■ **What to do**
Every line with "normal" in it must be copied from the data.

■ **Provided data**

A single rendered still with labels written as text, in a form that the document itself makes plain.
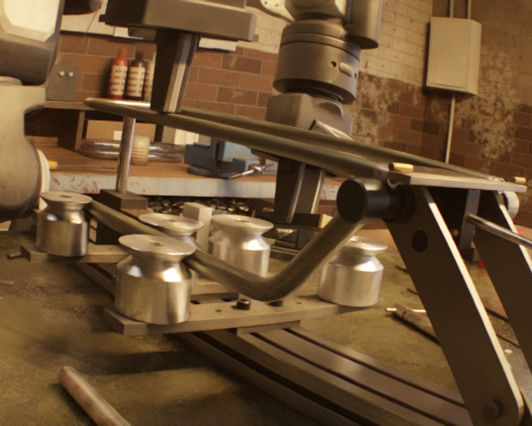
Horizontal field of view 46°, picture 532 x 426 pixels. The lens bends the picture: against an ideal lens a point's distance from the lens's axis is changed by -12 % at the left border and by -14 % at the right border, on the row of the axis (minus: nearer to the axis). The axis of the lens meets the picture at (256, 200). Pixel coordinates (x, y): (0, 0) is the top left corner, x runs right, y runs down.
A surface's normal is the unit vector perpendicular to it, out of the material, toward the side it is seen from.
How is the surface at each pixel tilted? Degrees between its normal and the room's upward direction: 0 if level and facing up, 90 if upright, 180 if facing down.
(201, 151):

■ **Result**
A surface's normal is the unit vector perpendicular to it, out of the material, toward the side it is seen from.
How is the surface at each pixel tilted? Degrees between its normal and the room's upward direction: 0 if level and facing up, 90 if upright, 180 if facing down.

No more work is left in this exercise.